Kafka: All you need to know

Apache Kafka’s popularity is exploding. Learn about what it is, and why it’s becoming a solution of big data and microservices applications

Maria Valcam
May 23, 2019 · 7 min read

What is Kafka

Records are published into topics. Topics are like channels where all the records are stored. Consumers subscribe to one or more topics to read its records.

Kafka has a retention period, so it will store your records for the time or size you specify and can be set by topic.

Consumers label themselves with a consumer group name. In a consumer group, one or more consumers work together to consume a topic. When a new record arrives to the topic, it will be sent just to one consumer instance in the consumer group.

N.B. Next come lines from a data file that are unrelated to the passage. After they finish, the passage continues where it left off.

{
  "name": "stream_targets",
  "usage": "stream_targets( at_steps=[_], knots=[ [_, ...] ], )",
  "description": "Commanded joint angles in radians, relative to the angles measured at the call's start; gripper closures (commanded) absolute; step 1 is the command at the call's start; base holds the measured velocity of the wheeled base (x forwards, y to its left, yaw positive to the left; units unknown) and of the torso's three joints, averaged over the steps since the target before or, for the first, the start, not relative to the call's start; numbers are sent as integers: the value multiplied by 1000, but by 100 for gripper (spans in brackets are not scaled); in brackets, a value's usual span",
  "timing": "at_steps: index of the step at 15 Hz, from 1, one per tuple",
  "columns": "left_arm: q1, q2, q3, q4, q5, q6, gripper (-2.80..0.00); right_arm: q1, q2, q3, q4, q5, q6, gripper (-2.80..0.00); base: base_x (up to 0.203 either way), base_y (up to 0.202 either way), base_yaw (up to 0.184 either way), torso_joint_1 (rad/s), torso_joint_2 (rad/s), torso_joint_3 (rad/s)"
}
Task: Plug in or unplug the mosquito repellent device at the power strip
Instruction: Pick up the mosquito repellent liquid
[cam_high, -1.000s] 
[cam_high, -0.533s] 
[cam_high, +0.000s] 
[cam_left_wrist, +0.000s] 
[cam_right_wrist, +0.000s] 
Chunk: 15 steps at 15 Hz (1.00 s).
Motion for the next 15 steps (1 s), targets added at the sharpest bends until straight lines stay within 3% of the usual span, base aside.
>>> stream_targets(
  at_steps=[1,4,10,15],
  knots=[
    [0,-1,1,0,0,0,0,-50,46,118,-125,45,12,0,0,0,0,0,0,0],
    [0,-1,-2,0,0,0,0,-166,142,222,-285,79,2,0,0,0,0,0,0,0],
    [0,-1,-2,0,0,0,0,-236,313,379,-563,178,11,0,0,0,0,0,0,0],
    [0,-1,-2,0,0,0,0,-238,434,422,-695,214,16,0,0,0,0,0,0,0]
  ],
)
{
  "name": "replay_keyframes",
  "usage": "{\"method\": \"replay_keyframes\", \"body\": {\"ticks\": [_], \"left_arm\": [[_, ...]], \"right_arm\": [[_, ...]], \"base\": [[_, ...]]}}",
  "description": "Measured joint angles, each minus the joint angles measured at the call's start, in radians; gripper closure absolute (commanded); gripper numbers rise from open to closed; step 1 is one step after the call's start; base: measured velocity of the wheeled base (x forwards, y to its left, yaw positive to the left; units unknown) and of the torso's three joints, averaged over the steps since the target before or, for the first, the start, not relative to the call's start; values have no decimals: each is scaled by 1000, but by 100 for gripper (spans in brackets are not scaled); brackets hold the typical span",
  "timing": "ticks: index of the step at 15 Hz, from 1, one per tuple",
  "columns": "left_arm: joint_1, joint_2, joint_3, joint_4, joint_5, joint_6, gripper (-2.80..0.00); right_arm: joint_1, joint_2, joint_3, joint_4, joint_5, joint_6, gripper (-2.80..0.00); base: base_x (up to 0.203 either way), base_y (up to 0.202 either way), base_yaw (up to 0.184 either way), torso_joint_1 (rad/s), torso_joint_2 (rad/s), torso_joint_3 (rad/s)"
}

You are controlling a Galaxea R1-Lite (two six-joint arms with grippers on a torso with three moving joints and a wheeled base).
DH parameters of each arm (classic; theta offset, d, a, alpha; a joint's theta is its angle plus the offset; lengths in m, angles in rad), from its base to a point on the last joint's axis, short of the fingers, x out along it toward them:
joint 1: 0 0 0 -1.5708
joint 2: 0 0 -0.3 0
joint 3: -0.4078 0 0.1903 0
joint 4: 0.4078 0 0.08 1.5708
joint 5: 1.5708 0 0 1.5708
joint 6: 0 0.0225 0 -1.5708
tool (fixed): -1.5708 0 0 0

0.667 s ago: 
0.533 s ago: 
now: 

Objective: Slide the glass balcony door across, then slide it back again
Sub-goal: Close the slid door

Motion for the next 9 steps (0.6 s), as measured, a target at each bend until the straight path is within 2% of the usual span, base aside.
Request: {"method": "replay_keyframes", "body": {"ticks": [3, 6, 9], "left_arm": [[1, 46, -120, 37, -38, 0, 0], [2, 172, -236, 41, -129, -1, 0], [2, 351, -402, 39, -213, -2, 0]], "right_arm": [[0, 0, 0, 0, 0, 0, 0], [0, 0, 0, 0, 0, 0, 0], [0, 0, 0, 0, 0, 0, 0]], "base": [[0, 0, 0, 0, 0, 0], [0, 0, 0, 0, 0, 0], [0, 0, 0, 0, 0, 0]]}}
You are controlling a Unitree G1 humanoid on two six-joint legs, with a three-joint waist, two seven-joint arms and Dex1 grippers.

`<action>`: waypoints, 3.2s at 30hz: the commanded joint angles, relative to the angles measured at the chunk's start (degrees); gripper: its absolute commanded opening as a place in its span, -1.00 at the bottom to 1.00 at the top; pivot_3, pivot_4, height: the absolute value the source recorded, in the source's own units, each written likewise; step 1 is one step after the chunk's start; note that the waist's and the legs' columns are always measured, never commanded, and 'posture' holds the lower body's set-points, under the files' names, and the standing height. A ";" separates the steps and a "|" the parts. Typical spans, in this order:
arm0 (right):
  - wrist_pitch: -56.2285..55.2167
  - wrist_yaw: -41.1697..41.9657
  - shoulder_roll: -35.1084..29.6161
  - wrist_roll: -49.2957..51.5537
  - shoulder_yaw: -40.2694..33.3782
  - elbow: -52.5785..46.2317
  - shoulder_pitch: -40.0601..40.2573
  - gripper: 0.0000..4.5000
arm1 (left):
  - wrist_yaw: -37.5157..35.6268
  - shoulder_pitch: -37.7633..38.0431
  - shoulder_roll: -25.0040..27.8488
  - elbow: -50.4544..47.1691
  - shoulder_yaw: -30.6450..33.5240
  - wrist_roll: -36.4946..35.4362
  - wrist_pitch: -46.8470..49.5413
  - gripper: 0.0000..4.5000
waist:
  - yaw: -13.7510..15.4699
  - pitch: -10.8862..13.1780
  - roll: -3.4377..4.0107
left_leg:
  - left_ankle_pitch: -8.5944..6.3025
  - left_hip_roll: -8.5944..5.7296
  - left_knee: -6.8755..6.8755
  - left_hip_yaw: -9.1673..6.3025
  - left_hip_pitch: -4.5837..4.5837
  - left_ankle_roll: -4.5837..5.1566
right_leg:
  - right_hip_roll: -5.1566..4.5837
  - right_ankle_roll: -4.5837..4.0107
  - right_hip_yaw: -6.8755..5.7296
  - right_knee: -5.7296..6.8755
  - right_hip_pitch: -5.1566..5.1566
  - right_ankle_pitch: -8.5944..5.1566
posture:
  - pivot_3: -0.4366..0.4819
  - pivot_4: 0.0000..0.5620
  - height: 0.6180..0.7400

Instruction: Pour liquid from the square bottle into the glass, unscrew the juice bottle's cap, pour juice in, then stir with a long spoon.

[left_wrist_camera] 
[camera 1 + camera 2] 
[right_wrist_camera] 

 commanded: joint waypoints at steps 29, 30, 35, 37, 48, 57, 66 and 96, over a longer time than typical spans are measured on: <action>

To run Kafka, you need Zookeeper. Zookeeper is used for:

  • Controller election. The controller is one of the brokers and is responsible for maintaining the leader/follower relationship for all the partitions. When a node shuts down, it is the controller that tells other replicas to become partition leaders to replace the partition leaders on the node that is going away. Zookeeper is used to elect a controller, make sure there is only one and elect a new one it if it crashes.
  • Cluster membership. Zookeeper maintains a list of all the brokers that are functioning and are a part of the cluster at any given moment.
  • Topic configuration — which topics exist, how many partitions each has, where are the replicas, who is the preferred leader, what configuration overrides are set for each topic
  • Quotas . How much data is each client allowed to read and write
  • Access Control Lists (ACL) . Who is allowed to read and write to which topic (old high level consumer) — Which consumer groups exist, who are their members and what is the latest offset each group got from each partition.

Deep Dive

A partition is owned by a single broker in the cluster, and that broker is called the leader of the partition. A partition may be assigned to multiple brokers, which will result in the partition being replicated. This provides redundancy of records in the partition, such that another broker can take over leadership if there is a broker failure.

About consumer groups, In order to avoid two consumer instances within the same consumer groups reading the same record twice, each partition is tied to only one consumer process per consumer group.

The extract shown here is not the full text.